**Task description:** Your answer must consist only of the lines from the start of the entries through the line that holds "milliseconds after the", copied exactly, with no pictures.
--- Dataset extract ---
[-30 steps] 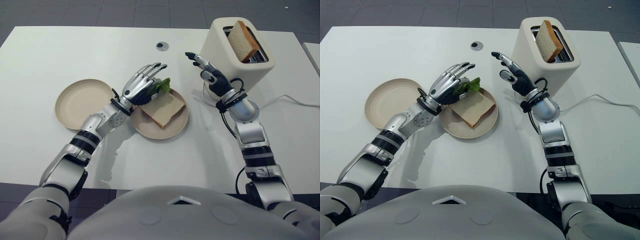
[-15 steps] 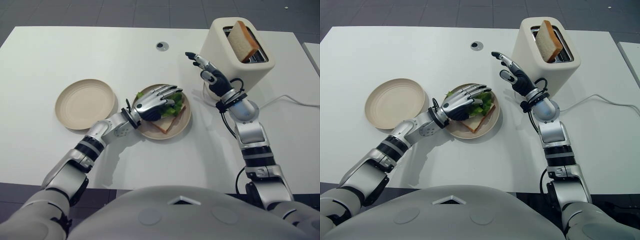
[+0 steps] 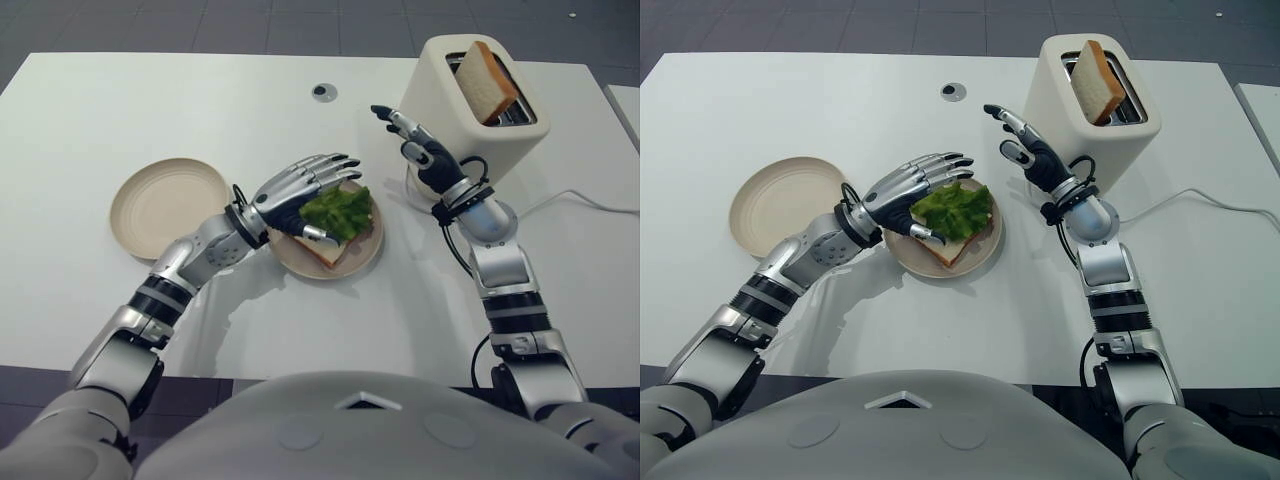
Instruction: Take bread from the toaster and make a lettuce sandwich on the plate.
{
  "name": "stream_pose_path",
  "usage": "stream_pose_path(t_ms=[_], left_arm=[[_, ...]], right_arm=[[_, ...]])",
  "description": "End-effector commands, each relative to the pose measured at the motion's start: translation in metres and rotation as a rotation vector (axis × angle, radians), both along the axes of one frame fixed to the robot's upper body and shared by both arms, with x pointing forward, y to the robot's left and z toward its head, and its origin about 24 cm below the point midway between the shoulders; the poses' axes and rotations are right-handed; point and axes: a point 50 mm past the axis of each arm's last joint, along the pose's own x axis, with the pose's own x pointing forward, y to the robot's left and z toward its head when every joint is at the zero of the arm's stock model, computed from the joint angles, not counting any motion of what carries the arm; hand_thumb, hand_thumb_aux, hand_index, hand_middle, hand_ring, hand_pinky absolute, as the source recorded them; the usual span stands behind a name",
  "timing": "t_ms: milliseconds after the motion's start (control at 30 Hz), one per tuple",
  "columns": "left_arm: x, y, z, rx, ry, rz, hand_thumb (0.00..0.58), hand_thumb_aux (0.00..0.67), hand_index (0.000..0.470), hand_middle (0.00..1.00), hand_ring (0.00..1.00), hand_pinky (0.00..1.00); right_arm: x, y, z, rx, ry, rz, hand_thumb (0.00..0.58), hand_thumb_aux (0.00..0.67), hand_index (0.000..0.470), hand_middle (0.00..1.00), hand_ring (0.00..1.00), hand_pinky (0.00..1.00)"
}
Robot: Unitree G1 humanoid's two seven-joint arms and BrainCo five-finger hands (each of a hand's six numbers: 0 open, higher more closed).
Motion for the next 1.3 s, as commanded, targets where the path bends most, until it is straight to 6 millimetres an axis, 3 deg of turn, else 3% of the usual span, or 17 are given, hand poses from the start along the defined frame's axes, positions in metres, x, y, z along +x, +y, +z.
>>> stream_pose_path(t_ms=[33,67,167,267,367,500,733,767,833,867,900,933,1300], left_arm=[[0.006,0.02,0.028,-0.217,-0.008,0.057,0.0,0.0,0.0,0.0,0.0,0.0],[0.006,0.022,0.03,-0.238,-0.009,0.065,0.0,0.0,0.0,0.0,0.0,0.0],[0.007,0.024,0.026,-0.216,-0.001,0.08,0.0,0.0,0.0,0.0,0.0,0.0],[0.007,0.022,0.022,-0.183,-0.004,0.085,0.0,0.0,0.0,0.0,0.0,0.0],[0.008,0.021,0.019,-0.155,-0.01,0.089,0.0,0.0,0.0,0.0,0.0,0.0],[0.007,0.019,0.017,-0.147,-0.009,0.081,0.0,0.0,0.0,0.0,0.0,0.0],[0.006,0.022,0.017,-0.142,-0.031,0.105,0.0,0.0,0.0,0.0,0.0,0.0],[0.006,0.022,0.017,-0.141,-0.03,0.103,0.0,0.0,0.0,0.0,0.0,0.0],[0.007,0.021,0.016,-0.139,-0.027,0.102,0.0,0.0,0.0,0.0,0.0,0.0],[0.007,0.021,0.016,-0.139,-0.025,0.103,0.0,0.0,0.0,0.0,0.0,0.0],[0.007,0.021,0.015,-0.138,-0.023,0.104,0.0,0.0,0.0,0.0,0.0,0.0],[0.007,0.021,0.014,-0.137,-0.021,0.104,0.0,0.0,0.0,0.0,0.0,0.0],[0.012,0.021,0.012,-0.132,-0.019,0.109,0.0,0.0,0.0,0.0,0.0,0.0]], right_arm=[[-0.005,-0.008,0.043,-0.01,-0.25,-0.075,0.0,0.0,0.0,0.0,0.0,0.0],[-0.008,-0.011,0.055,-0.002,-0.317,-0.104,0.0,0.0,0.0,0.0,0.0,0.0],[-0.009,-0.04,0.086,-0.22,-0.541,-0.377,0.0,0.0,0.0,0.0,0.0,0.0],[-0.006,-0.063,0.096,-0.375,-0.595,-0.544,0.0,0.0,0.0,0.0,0.0,0.0],[0.004,-0.083,0.09,-0.548,-0.515,-0.646,0.0,0.0,0.0,0.0,0.0,0.0],[0.017,-0.108,0.061,-0.739,-0.247,-0.693,0.0,0.0,0.0,0.0,0.0,0.0],[0.029,-0.093,0.049,-0.767,-0.178,-0.592,0.0,0.0,0.0,0.0,0.0,0.0],[0.03,-0.091,0.046,-0.77,-0.171,-0.582,0.075,0.045,0.031,0.0,0.0,0.0],[0.031,-0.09,0.043,-0.773,-0.166,-0.573,0.408,0.305,0.214,0.0,0.0,0.0],[0.032,-0.091,0.044,-0.769,-0.171,-0.574,0.5,0.42,0.295,0.19,0.19,0.19],[0.032,-0.091,0.047,-0.759,-0.187,-0.582,0.58,0.67,0.47,0.84,0.84,0.84],[0.032,-0.092,0.051,-0.746,-0.208,-0.593,0.58,0.67,0.47,1.0,1.0,1.0],[0.023,-0.091,0.134,-0.502,-0.652,-0.743,0.58,0.67,0.47,1.0,1.0,1.0]])
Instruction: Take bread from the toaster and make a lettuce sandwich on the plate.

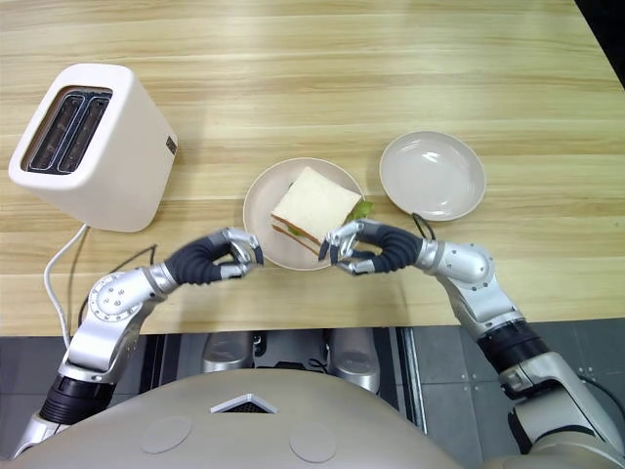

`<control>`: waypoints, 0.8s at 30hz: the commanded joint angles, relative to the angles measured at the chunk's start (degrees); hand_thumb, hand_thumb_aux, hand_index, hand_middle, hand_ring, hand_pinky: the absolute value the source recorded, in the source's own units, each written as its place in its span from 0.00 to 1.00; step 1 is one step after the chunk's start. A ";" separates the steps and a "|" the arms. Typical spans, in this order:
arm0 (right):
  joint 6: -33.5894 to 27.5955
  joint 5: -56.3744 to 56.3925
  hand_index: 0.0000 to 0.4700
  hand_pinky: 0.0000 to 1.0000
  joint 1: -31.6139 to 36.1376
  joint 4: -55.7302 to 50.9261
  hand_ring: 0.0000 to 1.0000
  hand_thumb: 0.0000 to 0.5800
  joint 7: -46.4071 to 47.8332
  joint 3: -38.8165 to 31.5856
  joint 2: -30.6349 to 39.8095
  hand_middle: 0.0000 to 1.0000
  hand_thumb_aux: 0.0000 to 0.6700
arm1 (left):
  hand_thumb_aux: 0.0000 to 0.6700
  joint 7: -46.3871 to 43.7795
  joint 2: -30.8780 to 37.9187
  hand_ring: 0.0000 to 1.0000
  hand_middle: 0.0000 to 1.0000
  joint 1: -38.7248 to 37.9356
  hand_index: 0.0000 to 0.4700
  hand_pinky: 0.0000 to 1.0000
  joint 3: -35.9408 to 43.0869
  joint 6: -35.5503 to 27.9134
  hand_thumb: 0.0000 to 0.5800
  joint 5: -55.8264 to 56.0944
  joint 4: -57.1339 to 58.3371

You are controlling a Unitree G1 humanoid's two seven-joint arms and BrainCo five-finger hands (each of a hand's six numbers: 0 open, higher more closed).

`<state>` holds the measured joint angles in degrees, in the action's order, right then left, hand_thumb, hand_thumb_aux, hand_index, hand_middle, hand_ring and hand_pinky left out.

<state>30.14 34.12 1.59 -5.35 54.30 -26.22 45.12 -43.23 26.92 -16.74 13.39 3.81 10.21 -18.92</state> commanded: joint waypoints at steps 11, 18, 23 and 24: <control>-3.77 -21.11 0.98 1.00 -1.33 -6.78 1.00 1.00 5.22 4.00 -2.18 1.00 1.00 | 1.00 1.11 3.70 1.00 1.00 2.99 0.98 1.00 9.90 3.94 1.00 -17.29 7.06; 4.58 -42.00 0.98 1.00 3.91 -17.16 1.00 1.00 -7.22 3.29 -6.37 1.00 1.00 | 1.00 9.71 2.41 1.00 1.00 9.97 0.98 1.00 15.66 6.60 1.00 -33.82 16.72; 8.17 -50.35 0.98 1.00 8.01 -23.56 1.00 1.00 -15.14 2.82 -9.63 1.00 1.00 | 1.00 16.04 1.31 1.00 1.00 14.59 0.98 1.00 17.87 7.42 1.00 -41.63 25.50; 8.67 -51.94 0.98 1.00 8.92 -24.72 1.00 1.00 -16.93 2.78 -10.18 1.00 1.00 | 1.00 17.66 1.09 1.00 1.00 15.70 0.98 1.00 17.96 7.44 1.00 -43.02 27.21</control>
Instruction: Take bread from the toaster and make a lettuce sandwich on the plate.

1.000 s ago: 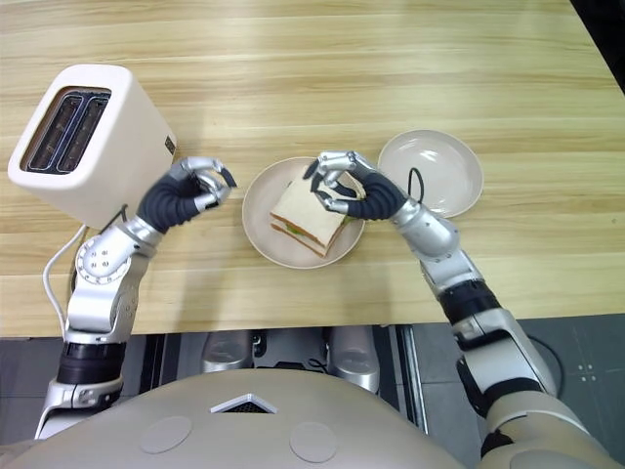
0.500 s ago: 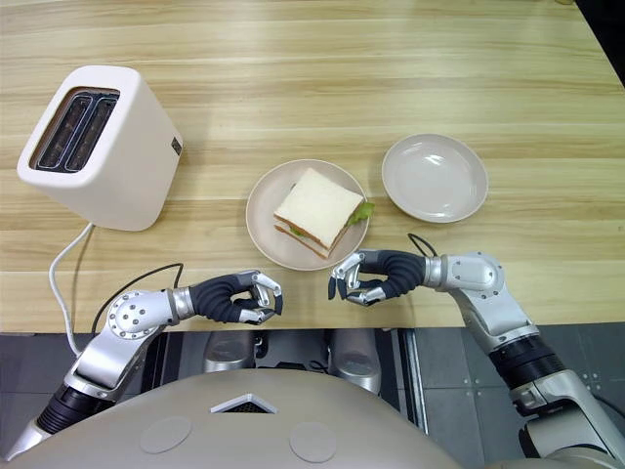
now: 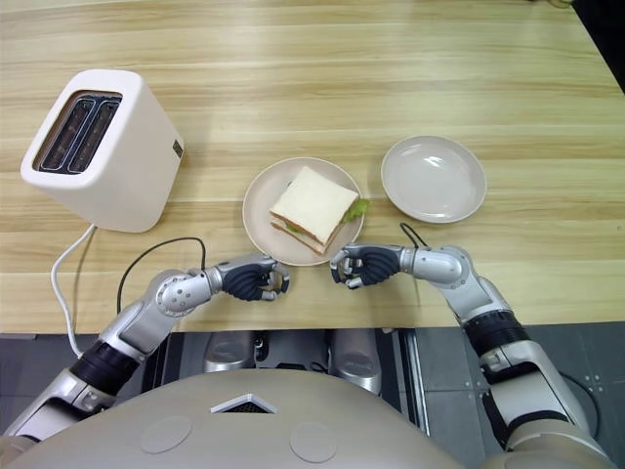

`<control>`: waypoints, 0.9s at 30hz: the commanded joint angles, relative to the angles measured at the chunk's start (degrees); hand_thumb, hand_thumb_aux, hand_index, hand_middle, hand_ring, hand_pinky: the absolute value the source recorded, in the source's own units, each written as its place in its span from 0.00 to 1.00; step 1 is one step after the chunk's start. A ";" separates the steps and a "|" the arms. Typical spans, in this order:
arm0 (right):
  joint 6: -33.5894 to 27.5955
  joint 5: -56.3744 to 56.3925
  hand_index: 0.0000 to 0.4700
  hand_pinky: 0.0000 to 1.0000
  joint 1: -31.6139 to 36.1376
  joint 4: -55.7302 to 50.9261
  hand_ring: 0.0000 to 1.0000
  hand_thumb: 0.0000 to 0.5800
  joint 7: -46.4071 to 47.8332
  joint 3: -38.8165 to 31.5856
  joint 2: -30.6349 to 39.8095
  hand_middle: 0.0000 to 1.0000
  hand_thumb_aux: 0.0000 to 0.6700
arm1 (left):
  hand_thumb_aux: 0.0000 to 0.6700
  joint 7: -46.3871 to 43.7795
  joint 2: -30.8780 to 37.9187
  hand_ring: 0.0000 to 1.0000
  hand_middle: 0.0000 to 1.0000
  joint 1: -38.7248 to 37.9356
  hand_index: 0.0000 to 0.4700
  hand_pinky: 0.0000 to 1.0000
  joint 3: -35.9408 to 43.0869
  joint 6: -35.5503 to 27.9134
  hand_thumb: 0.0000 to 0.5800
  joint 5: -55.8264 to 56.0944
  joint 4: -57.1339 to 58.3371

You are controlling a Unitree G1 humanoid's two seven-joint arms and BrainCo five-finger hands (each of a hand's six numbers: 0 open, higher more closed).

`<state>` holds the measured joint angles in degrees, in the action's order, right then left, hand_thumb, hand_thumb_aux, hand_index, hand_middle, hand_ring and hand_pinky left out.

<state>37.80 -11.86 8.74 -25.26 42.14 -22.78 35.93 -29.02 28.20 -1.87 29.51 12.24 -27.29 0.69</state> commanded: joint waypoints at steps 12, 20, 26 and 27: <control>5.20 -21.83 0.98 1.00 19.04 -27.00 1.00 1.00 -24.68 -5.04 -8.65 1.00 1.00 | 1.00 19.45 -5.60 1.00 1.00 18.79 0.98 1.00 -1.29 0.25 1.00 -8.26 33.88; -0.68 -26.52 0.98 1.00 29.79 -46.27 1.00 1.00 -34.96 -7.57 -14.55 1.00 1.00 | 1.00 23.12 -13.18 1.00 1.00 29.51 0.98 1.00 -2.79 5.60 1.00 -5.25 56.00; 1.23 -24.06 0.98 1.00 31.69 -49.75 1.00 1.00 -37.44 -5.56 -16.42 1.00 1.00 | 1.00 25.63 -14.80 1.00 1.00 32.29 0.98 1.00 -5.19 9.38 1.00 -2.36 60.09; 3.20 -22.92 0.98 1.00 31.43 -49.28 1.00 1.00 -38.85 -4.52 -16.31 1.00 1.00 | 1.00 26.37 -14.47 1.00 1.00 31.94 0.98 1.00 -5.90 10.30 1.00 -1.89 59.22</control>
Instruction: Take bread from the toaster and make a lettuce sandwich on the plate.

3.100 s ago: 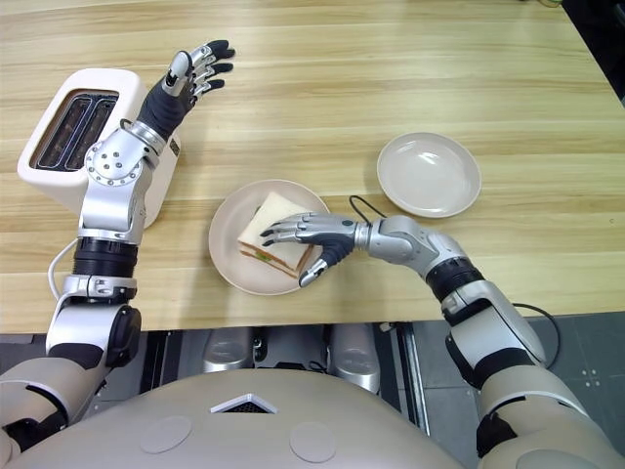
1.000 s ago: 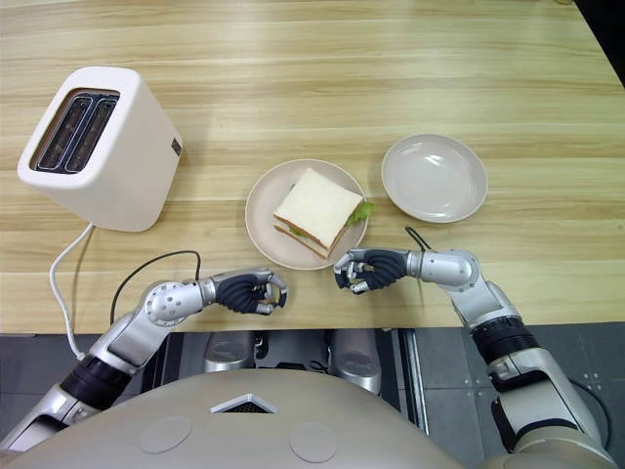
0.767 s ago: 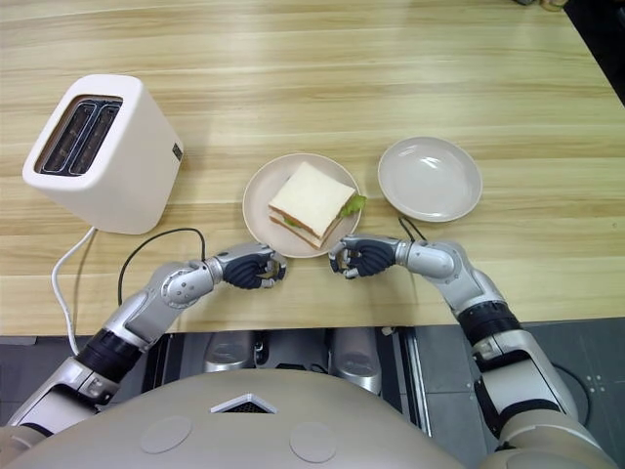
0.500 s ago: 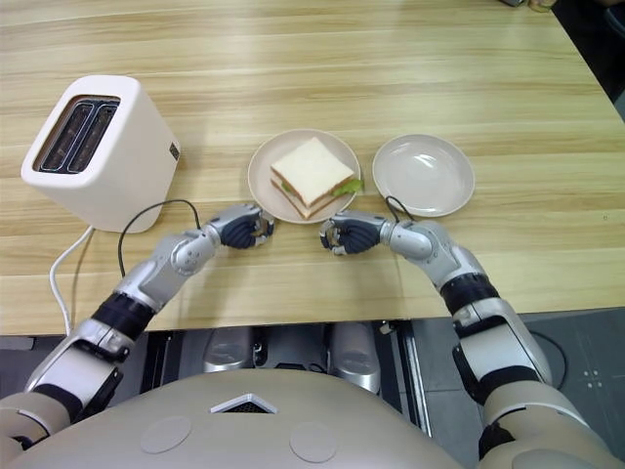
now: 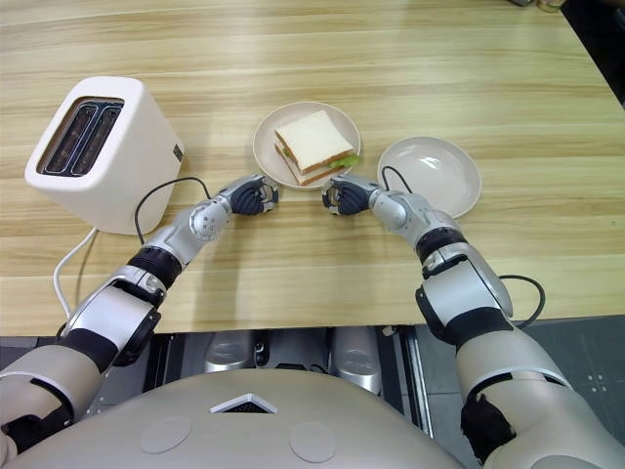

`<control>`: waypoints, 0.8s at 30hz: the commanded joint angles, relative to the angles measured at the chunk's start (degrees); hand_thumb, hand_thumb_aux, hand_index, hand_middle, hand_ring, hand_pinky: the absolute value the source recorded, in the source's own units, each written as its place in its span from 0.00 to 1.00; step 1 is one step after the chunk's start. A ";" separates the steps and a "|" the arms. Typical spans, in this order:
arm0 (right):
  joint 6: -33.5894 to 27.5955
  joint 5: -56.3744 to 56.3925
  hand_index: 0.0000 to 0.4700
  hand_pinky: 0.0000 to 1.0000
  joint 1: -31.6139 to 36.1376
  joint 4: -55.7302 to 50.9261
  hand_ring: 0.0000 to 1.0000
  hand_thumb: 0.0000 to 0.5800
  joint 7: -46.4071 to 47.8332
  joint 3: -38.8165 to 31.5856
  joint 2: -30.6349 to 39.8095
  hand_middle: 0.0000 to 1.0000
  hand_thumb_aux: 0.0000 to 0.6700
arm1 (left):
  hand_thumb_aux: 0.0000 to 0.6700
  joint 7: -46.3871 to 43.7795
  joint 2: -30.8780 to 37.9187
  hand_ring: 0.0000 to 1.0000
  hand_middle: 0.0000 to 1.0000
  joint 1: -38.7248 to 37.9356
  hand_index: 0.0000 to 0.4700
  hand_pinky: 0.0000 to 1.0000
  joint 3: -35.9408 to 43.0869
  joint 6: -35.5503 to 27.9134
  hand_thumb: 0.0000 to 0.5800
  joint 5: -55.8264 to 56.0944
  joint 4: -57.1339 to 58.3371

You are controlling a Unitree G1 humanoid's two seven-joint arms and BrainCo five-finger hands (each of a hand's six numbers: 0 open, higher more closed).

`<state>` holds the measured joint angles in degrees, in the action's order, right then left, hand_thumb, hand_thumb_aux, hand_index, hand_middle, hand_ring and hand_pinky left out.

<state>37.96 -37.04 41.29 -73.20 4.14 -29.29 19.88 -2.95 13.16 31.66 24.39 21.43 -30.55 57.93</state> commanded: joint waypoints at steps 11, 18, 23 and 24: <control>24.19 24.13 0.00 0.00 -14.50 17.68 0.00 0.00 2.13 15.14 0.52 0.00 0.00 | 0.00 3.75 4.27 0.00 0.00 -22.42 0.00 0.00 -12.27 2.40 0.00 11.18 -37.44; 20.87 25.89 0.00 0.00 -23.64 35.62 0.00 0.00 0.48 17.41 -3.32 0.00 0.00 | 0.00 3.44 0.15 0.00 0.00 -30.49 0.00 0.00 -14.08 0.98 0.00 14.60 -51.25; 18.65 33.04 0.00 0.00 -25.19 39.46 0.00 0.00 1.97 18.72 -8.54 0.00 0.00 | 0.00 3.74 -2.34 0.00 0.00 -31.33 0.00 0.00 -13.38 3.56 0.00 14.68 -51.89; 18.37 35.27 0.00 0.00 -25.28 39.45 0.00 0.00 2.37 19.25 -9.60 0.00 0.00 | 0.00 3.89 -3.11 0.00 0.00 -31.09 0.00 0.00 -13.72 4.14 0.00 15.67 -51.37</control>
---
**Final answer:**
[-30 steps] 
[-15 steps] 
[+0 steps] 
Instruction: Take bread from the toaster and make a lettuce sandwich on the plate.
{
  "name": "stream_pose_path",
  "usage": "stream_pose_path(t_ms=[_], left_arm=[[_, ...]], right_arm=[[_, ...]])",
  "description": "End-effector commands, each relative to the pose measured at the motion's start: translation in metres and rotation as a rotation vector (axis × angle, radians), both along the axes of one frame fixed to the robot's upper body and shared by both arms, with x pointing forward, y to the robot's left and z toward its head, and its origin about 24 cm below the point midway between the shoulders; the poses' axes and rotations are right-handed; point and axes: a point 50 mm past the axis of each arm's last joint, along the pose's own x axis, with the pose's own x pointing forward, y to the robot's left and z toward its head when every joint is at the zero of the arm's stock model, computed from the joint angles, not counting any motion of what carries the arm; hand_thumb, hand_thumb_aux, hand_index, hand_middle, hand_ring, hand_pinky absolute, as the source recorded them; the usual span stands behind a name",
  "timing": "t_ms: milliseconds after the motion's start (control at 30 Hz), one per tuple",

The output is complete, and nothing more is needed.